→ Goal of the exercise
Copy out all of the entries exactly as they appear.
(Records for processing Opens)
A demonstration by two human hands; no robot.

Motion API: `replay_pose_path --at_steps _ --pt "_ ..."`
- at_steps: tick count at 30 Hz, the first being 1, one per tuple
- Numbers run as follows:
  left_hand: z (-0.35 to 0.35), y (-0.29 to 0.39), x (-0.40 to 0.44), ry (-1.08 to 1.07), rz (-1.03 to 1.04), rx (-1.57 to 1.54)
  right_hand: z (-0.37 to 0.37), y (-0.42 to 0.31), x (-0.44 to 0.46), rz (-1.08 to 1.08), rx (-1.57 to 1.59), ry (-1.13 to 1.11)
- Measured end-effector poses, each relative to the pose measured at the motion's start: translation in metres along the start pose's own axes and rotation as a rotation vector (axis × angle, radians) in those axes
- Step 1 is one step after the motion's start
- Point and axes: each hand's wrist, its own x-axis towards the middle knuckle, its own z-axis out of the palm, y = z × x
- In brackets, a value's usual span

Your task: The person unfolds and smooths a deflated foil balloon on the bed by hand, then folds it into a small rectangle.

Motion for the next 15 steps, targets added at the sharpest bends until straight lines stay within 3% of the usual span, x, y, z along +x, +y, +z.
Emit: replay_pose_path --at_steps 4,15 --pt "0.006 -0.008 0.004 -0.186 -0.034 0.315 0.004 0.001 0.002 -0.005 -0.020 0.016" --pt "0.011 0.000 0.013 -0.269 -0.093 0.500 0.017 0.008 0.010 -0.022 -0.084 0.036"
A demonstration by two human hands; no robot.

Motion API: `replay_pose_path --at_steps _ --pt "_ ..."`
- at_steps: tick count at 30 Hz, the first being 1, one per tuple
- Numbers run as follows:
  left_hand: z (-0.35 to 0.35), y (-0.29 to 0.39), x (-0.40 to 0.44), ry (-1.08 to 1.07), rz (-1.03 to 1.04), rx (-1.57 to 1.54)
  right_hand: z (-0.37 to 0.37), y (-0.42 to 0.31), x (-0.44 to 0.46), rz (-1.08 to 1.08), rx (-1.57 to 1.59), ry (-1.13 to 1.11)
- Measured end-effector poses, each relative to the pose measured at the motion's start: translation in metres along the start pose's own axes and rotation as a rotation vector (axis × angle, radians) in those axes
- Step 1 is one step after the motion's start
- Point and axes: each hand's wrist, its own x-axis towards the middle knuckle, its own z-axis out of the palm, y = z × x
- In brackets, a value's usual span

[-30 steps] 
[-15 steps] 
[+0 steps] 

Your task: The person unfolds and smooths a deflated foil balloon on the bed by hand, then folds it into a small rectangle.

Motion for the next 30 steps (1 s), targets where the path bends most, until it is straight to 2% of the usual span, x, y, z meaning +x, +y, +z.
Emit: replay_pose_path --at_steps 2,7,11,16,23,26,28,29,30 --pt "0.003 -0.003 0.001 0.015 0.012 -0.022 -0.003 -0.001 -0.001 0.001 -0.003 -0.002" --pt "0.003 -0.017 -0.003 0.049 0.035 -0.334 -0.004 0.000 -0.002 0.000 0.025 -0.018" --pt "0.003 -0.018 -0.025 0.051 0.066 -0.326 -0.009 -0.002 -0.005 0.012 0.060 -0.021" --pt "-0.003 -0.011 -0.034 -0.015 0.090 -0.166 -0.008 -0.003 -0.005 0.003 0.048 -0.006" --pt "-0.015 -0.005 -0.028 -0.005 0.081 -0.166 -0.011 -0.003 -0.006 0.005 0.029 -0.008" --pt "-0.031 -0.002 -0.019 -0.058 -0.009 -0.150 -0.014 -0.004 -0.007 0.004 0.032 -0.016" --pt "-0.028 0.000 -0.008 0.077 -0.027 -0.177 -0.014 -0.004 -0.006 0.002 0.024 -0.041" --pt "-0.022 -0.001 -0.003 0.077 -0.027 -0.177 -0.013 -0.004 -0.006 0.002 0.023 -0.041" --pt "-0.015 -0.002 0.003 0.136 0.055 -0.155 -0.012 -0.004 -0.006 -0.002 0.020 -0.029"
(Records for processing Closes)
→ Solution to this task
A demonstration by two human hands; no robot.

Motion API: `replay_pose_path --at_steps _ --pt "_ ..."`
- at_steps: tick count at 30 Hz, the first being 1, one per tuple
- Numbers run as follows:
  left_hand: z (-0.35 to 0.35), y (-0.29 to 0.39), x (-0.40 to 0.44), ry (-1.08 to 1.07), rz (-1.03 to 1.04), rx (-1.57 to 1.54)
  right_hand: z (-0.37 to 0.37), y (-0.42 to 0.31), x (-0.44 to 0.46), rz (-1.08 to 1.08), rx (-1.57 to 1.59), ry (-1.13 to 1.11)
- Measured end-effector poses, each relative to the pose measured at the motion's start: translation in metres along the start pose's own axes and rotation as a rotation vector (axis × angle, radians) in those axes
- Step 1 is one step after the motion's start
- Point and axes: each hand's wrist, its own x-axis towards the middle knuckle, its own z-axis out of the palm, y = z × x
- In brackets, a value's usual span

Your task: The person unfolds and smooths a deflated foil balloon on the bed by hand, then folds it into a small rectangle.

Motion for the next 15 steps, targets added at the sharpest bends until straight lines stay within 3% of the usual span, x, y, z along +x, +y, +z.
Emit: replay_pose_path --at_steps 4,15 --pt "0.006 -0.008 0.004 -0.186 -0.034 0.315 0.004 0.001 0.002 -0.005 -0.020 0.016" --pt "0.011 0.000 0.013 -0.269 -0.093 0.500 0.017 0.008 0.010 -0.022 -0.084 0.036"
A demonstration by two human hands; no robot.

Motion API: `replay_pose_path --at_steps _ --pt "_ ..."`
- at_steps: tick count at 30 Hz, the first being 1, one per tuple
- Numbers run as follows:
  left_hand: z (-0.35 to 0.35), y (-0.29 to 0.39), x (-0.40 to 0.44), ry (-1.08 to 1.07), rz (-1.03 to 1.04), rx (-1.57 to 1.54)
  right_hand: z (-0.37 to 0.37), y (-0.42 to 0.31), x (-0.44 to 0.46), rz (-1.08 to 1.08), rx (-1.57 to 1.59), ry (-1.13 to 1.11)
- Measured end-effector poses, each relative to the pose measured at the motion's start: translation in metres along the start pose's own axes and rotation as a rotation vector (axis × angle, radians) in those axes
- Step 1 is one step after the motion's start
- Point and axes: each hand's wrist, its own x-axis towards the middle knuckle, its own z-axis out of the palm, y = z × x
- In brackets, a value's usual span

[-30 steps] 
[-15 steps] 
[+0 steps] 

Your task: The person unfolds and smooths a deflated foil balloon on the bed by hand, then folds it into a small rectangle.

Motion for the next 30 steps (1 s), targets where the path bends most, until it is straight to 2% of the usual span, x, y, z meaning +x, +y, +z.
Emit: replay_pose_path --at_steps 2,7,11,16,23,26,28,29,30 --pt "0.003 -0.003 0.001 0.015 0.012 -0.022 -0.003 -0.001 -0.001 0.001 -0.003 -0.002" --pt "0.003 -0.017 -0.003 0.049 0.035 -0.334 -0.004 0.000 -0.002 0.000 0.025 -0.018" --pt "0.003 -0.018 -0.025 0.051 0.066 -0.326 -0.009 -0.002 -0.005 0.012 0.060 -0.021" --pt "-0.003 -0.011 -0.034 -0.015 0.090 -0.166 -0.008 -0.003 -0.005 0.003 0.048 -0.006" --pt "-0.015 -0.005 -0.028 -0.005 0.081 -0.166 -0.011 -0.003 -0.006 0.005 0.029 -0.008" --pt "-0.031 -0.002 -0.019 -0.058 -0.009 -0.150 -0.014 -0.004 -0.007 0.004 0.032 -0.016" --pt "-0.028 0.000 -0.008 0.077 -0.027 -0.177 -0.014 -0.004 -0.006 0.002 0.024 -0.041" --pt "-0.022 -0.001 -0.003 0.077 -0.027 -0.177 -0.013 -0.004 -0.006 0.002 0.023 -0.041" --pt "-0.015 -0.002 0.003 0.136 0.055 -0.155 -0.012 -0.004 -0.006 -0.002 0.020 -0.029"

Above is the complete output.